Pour commencer, il faut s’imaginer l’histoire se déroulant dans un avenir proche où la planète est au bord du gouffre. Mais plutôt que d’y faire face, l’humanité a choisi une solution… disons financière : monétiser la disparition des espèces animales. Grâce au système de crédits d’extinction, les entreprises peuvent racheter leur droit de détruire des espèces, à condition qu’elles ne soient pas jugées « intelligentes ». Si une espèce est certifiée stupide, sa disparition peut être achetée, compensée, validée. Il ne s’agit plus de protéger la biodiversité, mais de la cataloguer pour mieux la liquider. Ned Beauman pousse cette logique à son paroxysme en mettant en scène un poisson laid comme un cul – le lompe venimeux – dont la potentielle intelligence fait dérailler tout un système. Et pour cause : s’il est intelligent, il devient inéligible à l’extinction. Catastrophe pour les industriels. Jackpot pour les ONG. 

Le roman démonte avec brio l’hypocrisie des mécanismes économiques censés réguler la destruction du vivant. L’idée de marché vert devient rapidement une farce noire : on ne protège plus les écosystèmes pour eux-mêmes, mais pour les crédits qu’ils représentent, on spécule, on spécule… et cela n’en finit plus. Derrière chaque extinction se cache une montagne d’or et la nature n’est plus un bien commun. Un roman qui ne décrit pas un futur dystopique, mais un miroir à peine déformant du présent.

Photo : Arno Burgi/Picture-Alliance/DPA/AP Images

L’humour noir de la fin du monde

Si le roman est aussi efficace, c’est parce que l’auteur n’oppose pas aux logiques destructrices du capitalisme des héros messianiques qui régleraient tout d’un claquement de doigts. Oubliez les Avengers, ici, les personnages principaux sont des produits de ce monde : une éthicienne blasée et glaciale (Karin Resaint) et un technocrate minier à l’ironie facile, qui vit sa vie telle une partie de poker (Mark Halyard).
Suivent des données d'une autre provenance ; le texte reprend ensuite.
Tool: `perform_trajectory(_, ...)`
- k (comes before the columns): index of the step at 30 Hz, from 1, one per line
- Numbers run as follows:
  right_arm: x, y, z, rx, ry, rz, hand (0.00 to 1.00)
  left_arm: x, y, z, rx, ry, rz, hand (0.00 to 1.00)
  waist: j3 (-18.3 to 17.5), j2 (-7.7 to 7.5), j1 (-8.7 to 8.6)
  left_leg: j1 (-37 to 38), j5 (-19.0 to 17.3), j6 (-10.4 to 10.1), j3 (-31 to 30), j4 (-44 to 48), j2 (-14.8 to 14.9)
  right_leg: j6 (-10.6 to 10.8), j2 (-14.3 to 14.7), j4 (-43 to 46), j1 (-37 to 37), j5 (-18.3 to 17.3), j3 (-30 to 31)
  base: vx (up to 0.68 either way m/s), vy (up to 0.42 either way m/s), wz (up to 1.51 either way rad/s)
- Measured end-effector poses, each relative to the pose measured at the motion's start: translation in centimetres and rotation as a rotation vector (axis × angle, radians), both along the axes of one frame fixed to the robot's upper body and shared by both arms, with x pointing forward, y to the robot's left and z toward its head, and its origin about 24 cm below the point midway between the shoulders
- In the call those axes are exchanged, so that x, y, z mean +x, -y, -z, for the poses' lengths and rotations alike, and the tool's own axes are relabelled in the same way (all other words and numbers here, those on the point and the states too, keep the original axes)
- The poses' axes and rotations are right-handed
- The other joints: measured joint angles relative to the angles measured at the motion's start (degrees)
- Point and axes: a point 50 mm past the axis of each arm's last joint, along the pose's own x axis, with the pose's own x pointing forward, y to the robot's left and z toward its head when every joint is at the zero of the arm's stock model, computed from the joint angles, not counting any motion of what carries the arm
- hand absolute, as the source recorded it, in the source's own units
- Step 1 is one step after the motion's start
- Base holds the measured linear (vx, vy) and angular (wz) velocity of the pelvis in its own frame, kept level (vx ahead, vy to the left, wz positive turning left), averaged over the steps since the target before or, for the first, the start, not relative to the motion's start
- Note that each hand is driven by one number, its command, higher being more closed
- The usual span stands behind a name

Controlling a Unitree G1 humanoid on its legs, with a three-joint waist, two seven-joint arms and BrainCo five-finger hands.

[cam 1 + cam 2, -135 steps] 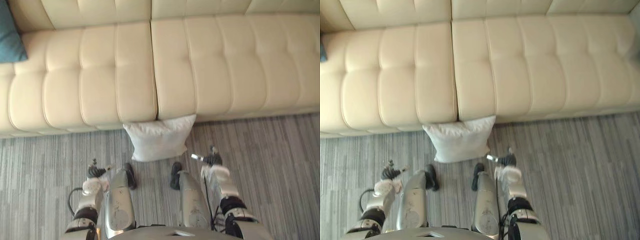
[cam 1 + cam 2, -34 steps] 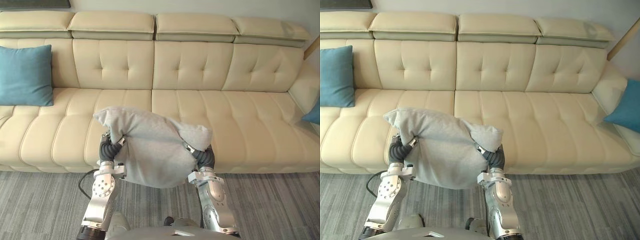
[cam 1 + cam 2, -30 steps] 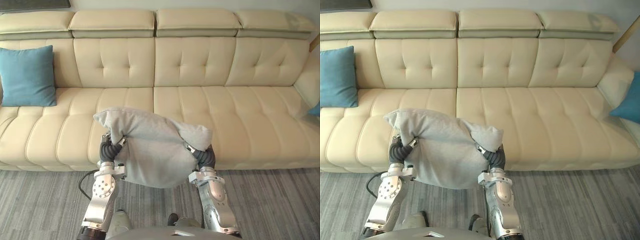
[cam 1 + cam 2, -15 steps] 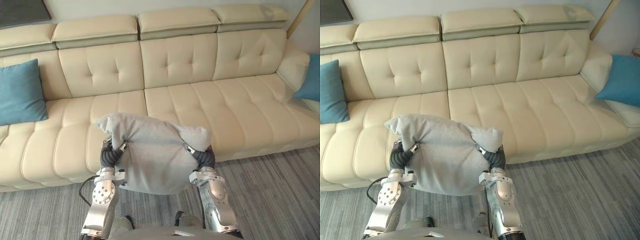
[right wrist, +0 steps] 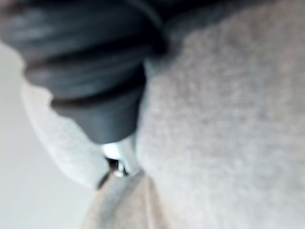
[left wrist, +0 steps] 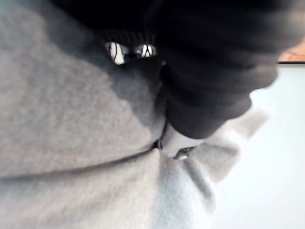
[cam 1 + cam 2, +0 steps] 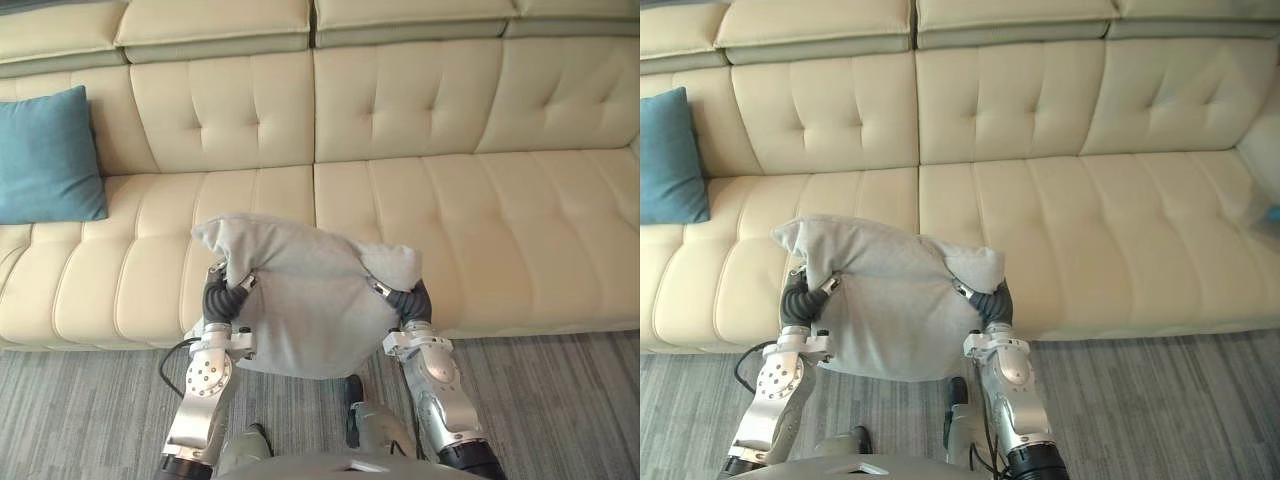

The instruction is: Pick up cushions and gather them together orderly.

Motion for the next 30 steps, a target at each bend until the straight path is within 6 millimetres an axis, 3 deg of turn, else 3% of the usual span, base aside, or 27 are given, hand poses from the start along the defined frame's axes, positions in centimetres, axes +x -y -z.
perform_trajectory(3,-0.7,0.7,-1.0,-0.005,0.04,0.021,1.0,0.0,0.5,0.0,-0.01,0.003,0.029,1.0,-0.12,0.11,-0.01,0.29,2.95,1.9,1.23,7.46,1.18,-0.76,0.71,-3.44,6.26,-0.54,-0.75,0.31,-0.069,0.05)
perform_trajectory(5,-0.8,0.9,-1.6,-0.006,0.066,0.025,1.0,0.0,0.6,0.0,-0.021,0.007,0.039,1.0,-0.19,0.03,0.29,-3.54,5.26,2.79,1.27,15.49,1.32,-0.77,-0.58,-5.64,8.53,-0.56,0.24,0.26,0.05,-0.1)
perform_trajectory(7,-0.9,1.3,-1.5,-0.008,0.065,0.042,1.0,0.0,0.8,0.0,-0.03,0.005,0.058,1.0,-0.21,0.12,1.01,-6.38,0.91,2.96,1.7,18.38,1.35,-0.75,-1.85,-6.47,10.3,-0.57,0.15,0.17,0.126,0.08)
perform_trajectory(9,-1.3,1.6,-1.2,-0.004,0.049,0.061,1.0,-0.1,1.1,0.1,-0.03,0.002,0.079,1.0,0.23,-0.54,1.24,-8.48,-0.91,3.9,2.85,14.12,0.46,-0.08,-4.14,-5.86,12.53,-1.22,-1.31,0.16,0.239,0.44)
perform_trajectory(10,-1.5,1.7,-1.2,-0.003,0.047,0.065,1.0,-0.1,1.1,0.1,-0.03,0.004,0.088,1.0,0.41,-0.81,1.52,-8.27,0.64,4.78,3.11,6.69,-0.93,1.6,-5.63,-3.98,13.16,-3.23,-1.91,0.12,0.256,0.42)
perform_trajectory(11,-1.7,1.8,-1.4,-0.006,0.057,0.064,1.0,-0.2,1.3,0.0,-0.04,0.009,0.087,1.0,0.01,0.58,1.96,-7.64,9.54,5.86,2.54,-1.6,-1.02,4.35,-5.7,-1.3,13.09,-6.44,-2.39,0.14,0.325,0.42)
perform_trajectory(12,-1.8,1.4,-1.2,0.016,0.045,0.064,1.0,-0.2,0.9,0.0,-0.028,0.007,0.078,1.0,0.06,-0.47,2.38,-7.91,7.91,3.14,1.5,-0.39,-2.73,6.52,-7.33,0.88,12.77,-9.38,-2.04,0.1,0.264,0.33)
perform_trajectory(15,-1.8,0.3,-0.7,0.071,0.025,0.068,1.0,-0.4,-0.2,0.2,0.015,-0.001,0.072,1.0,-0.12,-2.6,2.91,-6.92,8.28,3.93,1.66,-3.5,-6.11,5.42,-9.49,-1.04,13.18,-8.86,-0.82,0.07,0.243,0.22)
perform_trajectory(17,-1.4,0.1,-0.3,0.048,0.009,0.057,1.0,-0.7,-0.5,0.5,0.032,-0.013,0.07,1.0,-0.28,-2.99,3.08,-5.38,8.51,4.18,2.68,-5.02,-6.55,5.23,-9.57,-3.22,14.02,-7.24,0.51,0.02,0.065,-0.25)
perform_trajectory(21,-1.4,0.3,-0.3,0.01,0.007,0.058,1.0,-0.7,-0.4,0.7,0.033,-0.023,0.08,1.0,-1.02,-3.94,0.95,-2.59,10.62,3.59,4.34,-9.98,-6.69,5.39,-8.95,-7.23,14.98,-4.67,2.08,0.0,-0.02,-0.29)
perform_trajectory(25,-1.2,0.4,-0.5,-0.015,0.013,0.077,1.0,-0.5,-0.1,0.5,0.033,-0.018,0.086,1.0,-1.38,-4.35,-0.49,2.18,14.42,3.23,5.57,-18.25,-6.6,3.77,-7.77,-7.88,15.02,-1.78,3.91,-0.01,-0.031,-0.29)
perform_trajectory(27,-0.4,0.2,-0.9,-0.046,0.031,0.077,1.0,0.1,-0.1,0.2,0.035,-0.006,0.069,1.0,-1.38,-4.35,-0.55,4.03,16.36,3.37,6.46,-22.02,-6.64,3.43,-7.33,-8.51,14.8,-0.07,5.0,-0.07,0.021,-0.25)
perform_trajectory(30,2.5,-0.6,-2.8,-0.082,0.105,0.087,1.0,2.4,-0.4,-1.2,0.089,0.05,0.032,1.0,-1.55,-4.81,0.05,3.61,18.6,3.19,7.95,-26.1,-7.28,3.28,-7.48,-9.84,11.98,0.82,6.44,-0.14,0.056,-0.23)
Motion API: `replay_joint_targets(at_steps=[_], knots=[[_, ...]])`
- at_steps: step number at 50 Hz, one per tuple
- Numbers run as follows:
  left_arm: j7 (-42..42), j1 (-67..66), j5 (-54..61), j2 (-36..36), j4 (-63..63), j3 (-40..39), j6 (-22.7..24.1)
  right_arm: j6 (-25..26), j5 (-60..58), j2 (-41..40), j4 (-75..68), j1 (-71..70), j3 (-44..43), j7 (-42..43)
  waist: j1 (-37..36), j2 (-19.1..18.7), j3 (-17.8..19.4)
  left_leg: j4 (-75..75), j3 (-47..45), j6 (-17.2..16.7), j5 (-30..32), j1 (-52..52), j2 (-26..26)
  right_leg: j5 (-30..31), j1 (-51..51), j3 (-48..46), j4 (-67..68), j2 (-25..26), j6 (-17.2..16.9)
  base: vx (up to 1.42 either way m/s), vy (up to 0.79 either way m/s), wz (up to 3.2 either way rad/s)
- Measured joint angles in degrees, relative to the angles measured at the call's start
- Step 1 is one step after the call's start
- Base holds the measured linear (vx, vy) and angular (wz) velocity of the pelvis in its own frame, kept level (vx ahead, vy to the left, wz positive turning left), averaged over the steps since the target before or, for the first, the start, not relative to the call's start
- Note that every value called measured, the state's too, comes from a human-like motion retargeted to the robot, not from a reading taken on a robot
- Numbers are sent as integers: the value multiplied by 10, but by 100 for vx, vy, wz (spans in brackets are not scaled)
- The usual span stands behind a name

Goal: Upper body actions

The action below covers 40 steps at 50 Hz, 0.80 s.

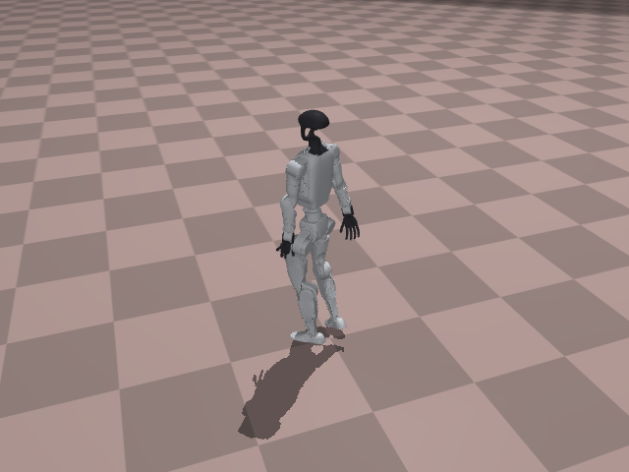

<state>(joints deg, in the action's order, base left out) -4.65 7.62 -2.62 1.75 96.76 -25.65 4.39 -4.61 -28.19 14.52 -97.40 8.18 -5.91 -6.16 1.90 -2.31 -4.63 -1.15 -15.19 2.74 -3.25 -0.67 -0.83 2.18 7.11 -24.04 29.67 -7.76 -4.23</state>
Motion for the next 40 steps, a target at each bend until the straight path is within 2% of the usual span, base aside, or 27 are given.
replay_joint_targets(at_steps=[2, 6, 10, 13, 18, 20, 22, 24, 25, 28, 29, 30, 32, 35, 37, 40], knots=[[-23, 46, -7, -12, -36, 28, 14, 8, 40, 11, 0, 45, -31, 38, 16, -5, 20, -1, 8, 4, 6, -6, 11, 46, 60, 10, 96, -9, 15, -8, 4, -6], [-105, 113, -37, -4, -116, 93, 35, 10, 138, 21, 0, 94, -61, 80, 33, -2, 62, -6, 8, 10, 13, -4, 19, 4, 130, -10, 241, -50, 57, -15, 3, 1], [-72, 128, -90, -7, -162, 131, 63, -26, 189, 20, 0, 119, -100, 109, 51, -14, 62, -14, 18, 11, 17, -16, 33, -1, 162, -3, 266, -38, 48, 2, 2, 13], [-62, 115, -86, -4, -169, 144, 77, -28, 207, 17, 0, 101, -82, 105, 49, -13, 54, -7, 5, 11, 17, -11, 29, 8, 145, 0, 218, -26, 40, 7, 2, -36], [-58, 32, -111, -12, -140, 116, 63, -14, 177, -7, 0, 8, -19, 63, 21, 2, 35, -12, -31, 7, 5, 7, 10, 42, 31, 30, -13, 15, 13, 9, -1, -54], [-47, -13, -110, -11, -115, 108, 52, -19, 158, -22, 0, -45, 16, 40, 16, 11, 28, -28, -37, 5, -6, 9, -1, -1, -27, 33, -117, 21, -4, 5, -6, -10], [-43, -64, -119, -3, -88, 81, 39, -32, 143, -46, 0, -106, 56, 8, 17, 16, 27, -59, -38, -2, -20, 9, -2, -72, -80, 11, -191, 25, 3, 5, -12, -2], [-42, -120, -132, 12, -62, 47, 26, -45, 136, -72, 17, -158, 92, -35, 1, 21, 26, -105, -53, -12, -21, 0, 3, -72, -102, -5, -253, 22, 22, 7, -15, -49], [-41, -147, -138, 22, -47, 29, 20, -48, 135, -85, 41, -177, 109, -61, -13, 27, 25, -136, -66, -17, -13, -8, 7, -56, -103, 20, -274, 21, 24, -11, -23, -68], [-39, -177, -134, 56, -10, -13, -3, -50, 144, -113, 133, -259, 134, -128, -28, 48, 46, -365, -56, -37, 114, -149, 57, -42, -78, 32, -286, -10, 21, -51, -28, 26], [-32, -182, -128, 68, -1, -21, -7, -57, 151, -114, 165, -284, 137, -144, -30, 53, 55, -439, -50, -12, 152, -204, 71, -40, -69, 30, -285, -15, 24, -60, -28, 118], [-23, -188, -120, 79, 6, -27, -10, -66, 158, -113, 197, -307, 140, -158, -33, 57, 64, -503, -51, 28, 186, -255, 81, -40, -63, 25, -284, -19, 27, -41, -24, 116], [-11, -211, -97, 94, 6, -31, -23, -88, 154, -101, 242, -343, 132, -199, -37, 57, 75, -599, -39, 53, 149, -328, 89, -36, -62, 2, -287, -21, 31, -25, -16, 86], [8, -221, -83, 101, 6, -56, -47, -114, 124, -86, 285, -370, 120, -208, -82, 63, 93, -687, -103, 94, 93, -372, 153, -39, -50, 12, -278, -23, 39, -19, -6, -17], [8, -227, -70, 102, 6, -68, -34, -126, 124, -86, 290, -371, 129, -182, -92, 73, 94, -705, -115, 87, 81, -381, 153, -39, -40, 20, -270, -34, 39, -5, -4, -28], [6, -229, -56, 100, 6, -69, -26, -142, 135, -93, 275, -353, 135, -153, -91, 74, 84, -692, -88, 48, 98, -378, 127, -39, -39, 21, -271, -38, 38, 5, 4, 3]])
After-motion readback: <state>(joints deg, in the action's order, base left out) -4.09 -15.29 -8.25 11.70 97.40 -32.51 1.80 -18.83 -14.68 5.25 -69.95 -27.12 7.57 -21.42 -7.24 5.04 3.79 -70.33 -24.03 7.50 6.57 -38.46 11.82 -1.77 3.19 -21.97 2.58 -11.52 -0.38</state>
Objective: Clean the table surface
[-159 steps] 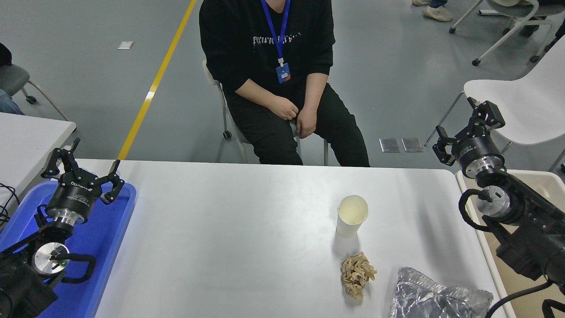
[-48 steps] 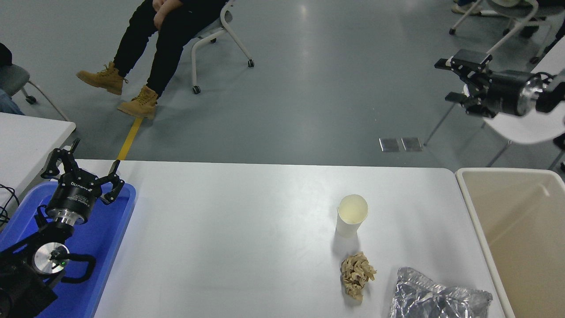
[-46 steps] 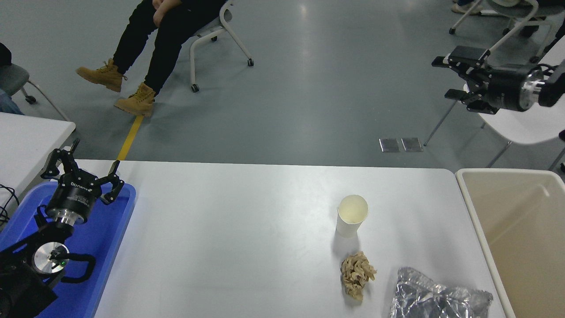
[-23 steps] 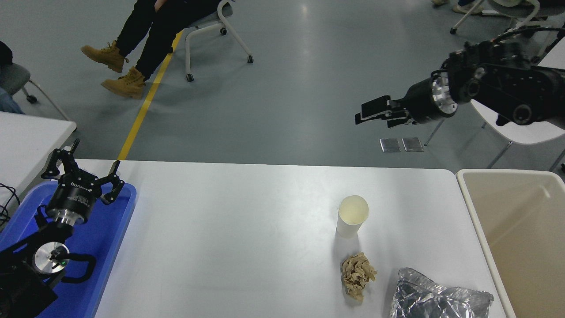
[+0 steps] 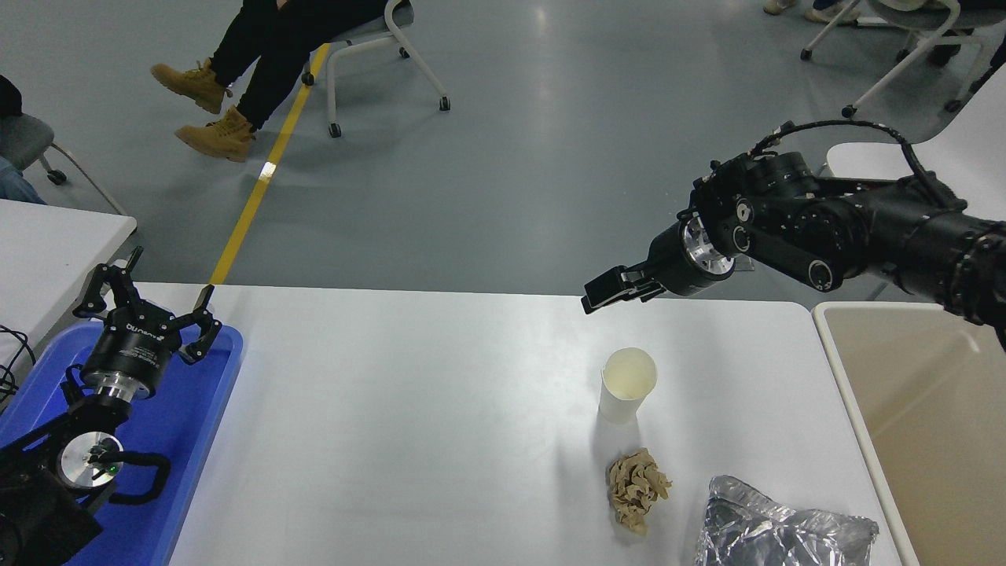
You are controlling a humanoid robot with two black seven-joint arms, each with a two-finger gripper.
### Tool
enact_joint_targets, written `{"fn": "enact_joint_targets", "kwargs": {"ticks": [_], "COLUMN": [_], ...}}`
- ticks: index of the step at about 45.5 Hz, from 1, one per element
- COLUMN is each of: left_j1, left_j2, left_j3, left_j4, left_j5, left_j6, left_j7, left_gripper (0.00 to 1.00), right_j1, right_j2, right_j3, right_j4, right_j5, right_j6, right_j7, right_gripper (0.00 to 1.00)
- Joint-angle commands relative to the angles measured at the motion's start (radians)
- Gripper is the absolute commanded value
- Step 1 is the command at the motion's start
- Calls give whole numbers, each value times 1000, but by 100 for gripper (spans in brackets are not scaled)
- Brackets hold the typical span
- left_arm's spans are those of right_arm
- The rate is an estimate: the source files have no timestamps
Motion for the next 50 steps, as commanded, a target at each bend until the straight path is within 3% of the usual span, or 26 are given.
{"fn": "enact_joint_targets", "kwargs": {"ticks": [1, 21, 50], "left_j1": [0, 0, 0], "left_j2": [0, 0, -1], "left_j3": [-1, 1, 1], "left_j4": [0, 0, 0], "left_j5": [-1, -1, -1], "left_j6": [0, 0, 0], "left_j7": [0, 0, 0], "left_gripper": [100, 100, 100], "right_j1": [-47, -151, -239], "right_j2": [20, 15, 15], "right_j3": [-27, -29, -41], "right_j4": [-28, -137, -140], "right_j5": [-5, -5, -5], "right_j6": [-27, -67, -154], "right_j7": [0, 0, 2], "right_gripper": [99, 99, 99]}}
Leur association forcée devient une parfaite métaphore de cette société, où science et cynisme financier doivent cohabiter alors qu’ils ne se comprennent pas.
Tout au long de leur quête du lompe venimeux perdu, le roman aligne les situations absurdes avec une jubilation quasiment sinistre : des mouches génétiquement modifiées pour simuler l’enthousiasme, des médicaments qui anesthésient le goût des aliments et améliorent l’empathie et des réserves écologiques où se négocient les quotas comme des actions en bourse. Dans ce monde où même les idéaux se vendent, il ne reste qu’un dernier refuge : le rire. Ne vous attendez pas à rire aux éclats, mais plutôt à rire jaune… De celui qu’on émet quand tout s’effondre, mais qu’on veut rester lucide. Beauman transforme la satire en arme de diagnostic : si le technocapitalisme n’est pas arrêté par la raison, peut-être le sera-t-il par l’absurde?

Poisson Poison est une fresque brillante et douloureuse sur la fin de la biodiversité et de l’éthique. En mettant en scène une humanité qui gère la catastrophe comme un portefeuille d’actifs, Ned Beauman signe un roman satirique qui ne cherche ni à édifier ni à alarmer : il constate, avec une lucidité féroce, que nous sommes déjà passés à l’ère post-biodiversité, post-nature, post-sens. Ce roman n’est pas seulement une satire du capitalisme vert : c’est un roman sur le vide moral, et la manière dont l’intelligence peut s’éteindre au profit de quelques poignées de dollars.